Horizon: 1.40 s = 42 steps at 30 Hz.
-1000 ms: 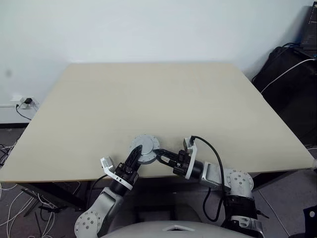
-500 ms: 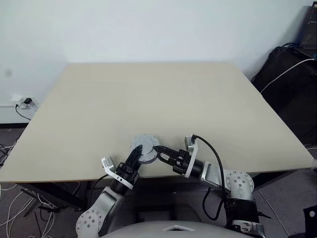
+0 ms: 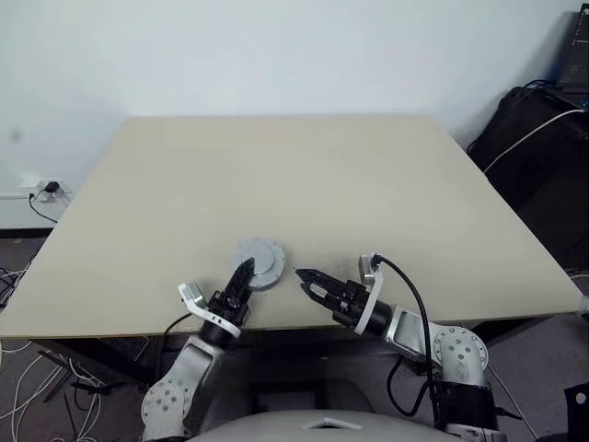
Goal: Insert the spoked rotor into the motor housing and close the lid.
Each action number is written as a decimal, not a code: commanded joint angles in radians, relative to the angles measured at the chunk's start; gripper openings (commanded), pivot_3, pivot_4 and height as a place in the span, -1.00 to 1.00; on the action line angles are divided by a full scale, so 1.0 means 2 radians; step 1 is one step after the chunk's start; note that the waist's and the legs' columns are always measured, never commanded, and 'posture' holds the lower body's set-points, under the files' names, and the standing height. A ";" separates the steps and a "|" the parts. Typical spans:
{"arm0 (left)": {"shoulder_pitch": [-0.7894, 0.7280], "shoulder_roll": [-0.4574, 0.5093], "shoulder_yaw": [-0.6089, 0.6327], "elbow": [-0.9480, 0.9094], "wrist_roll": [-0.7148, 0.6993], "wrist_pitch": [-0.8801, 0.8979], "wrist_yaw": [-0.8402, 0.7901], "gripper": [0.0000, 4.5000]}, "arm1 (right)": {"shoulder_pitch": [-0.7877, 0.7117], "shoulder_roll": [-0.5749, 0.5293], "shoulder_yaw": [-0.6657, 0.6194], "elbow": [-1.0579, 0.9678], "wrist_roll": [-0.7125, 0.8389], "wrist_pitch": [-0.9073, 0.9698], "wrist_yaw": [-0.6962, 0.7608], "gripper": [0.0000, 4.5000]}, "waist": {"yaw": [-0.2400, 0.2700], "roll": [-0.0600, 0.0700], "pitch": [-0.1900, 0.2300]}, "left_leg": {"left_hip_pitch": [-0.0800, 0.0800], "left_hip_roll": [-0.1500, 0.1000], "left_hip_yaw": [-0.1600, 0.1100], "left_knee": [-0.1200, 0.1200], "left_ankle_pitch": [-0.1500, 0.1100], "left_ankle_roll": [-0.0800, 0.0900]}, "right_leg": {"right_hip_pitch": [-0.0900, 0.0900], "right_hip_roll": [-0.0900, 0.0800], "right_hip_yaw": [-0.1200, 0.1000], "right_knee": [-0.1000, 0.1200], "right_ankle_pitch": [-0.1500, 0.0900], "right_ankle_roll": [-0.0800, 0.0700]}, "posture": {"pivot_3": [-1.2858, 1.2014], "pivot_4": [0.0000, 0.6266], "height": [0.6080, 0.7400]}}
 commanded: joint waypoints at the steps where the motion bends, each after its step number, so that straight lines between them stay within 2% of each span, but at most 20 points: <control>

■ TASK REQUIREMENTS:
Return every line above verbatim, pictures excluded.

■ ANSWER BELOW:
Horizon: 1.40 s = 42 steps at 30 Hz.
-1000 ms: 
-500 ms: 
+0 ms: 
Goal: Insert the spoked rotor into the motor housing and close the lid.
Each action number is written as a decimal, not a code: commanded joint angles in radians, relative to the angles measured at the chunk's start; gripper openings (commanded), pivot_3, pivot_4 and height as a place in the span, -1.00 to 1.00; on the action line angles are divided by a full scale, so 1.0 means 2 radians; step 1 is one step after the chunk's start; note that the waist's and the legs' columns are always measured, never commanded, and 'posture' holds the lower body's set-points, under the files' names, and the standing height. A ";" separates the steps and a "|" the parts. Typical spans:
{"arm0 (left)": {"shoulder_pitch": [-0.7894, 0.7280], "shoulder_roll": [-0.4574, 0.5093], "shoulder_yaw": [-0.6089, 0.6327], "elbow": [-0.9480, 0.9094], "wrist_roll": [-0.7148, 0.6993], "wrist_pitch": [-0.8801, 0.8979], "wrist_yaw": [-0.8402, 0.7901], "gripper": [0.0000, 4.5000]}, "arm1 (right)": {"shoulder_pitch": [-0.7877, 0.7117], "shoulder_roll": [-0.5749, 0.5293], "shoulder_yaw": [-0.6657, 0.6194], "elbow": [-1.0579, 0.9678], "wrist_roll": [-0.7125, 0.8389], "wrist_pitch": [-0.9073, 0.9698], "wrist_yaw": [-0.6962, 0.7608], "gripper": [0.0000, 4.5000]}, "waist": {"yaw": [-0.2400, 0.2700], "roll": [-0.0600, 0.0700], "pitch": [-0.1900, 0.2300]}, "left_leg": {"left_hip_pitch": [-0.0800, 0.0800], "left_hip_roll": [-0.1500, 0.1000], "left_hip_yaw": [-0.1600, 0.1100], "left_knee": [-0.1200, 0.1200], "left_ankle_pitch": [-0.1500, 0.1100], "left_ankle_roll": [-0.0800, 0.0900]}, "right_leg": {"right_hip_pitch": [-0.0900, 0.0900], "right_hip_roll": [-0.0900, 0.0800], "right_hip_yaw": [-0.1200, 0.1000], "right_knee": [-0.1000, 0.1200], "right_ankle_pitch": [-0.1500, 0.0900], "right_ankle_roll": [-0.0800, 0.0700]}, "posture": {"pivot_3": [-1.2858, 1.2014], "pivot_4": [0.0000, 0.6266], "height": [0.6080, 0.7400]}}
 commanded: joint waypoints at the steps where the motion bends, each after its step number, so that straight lines between them stay within 2% of each span, but at most 20 points: <control>

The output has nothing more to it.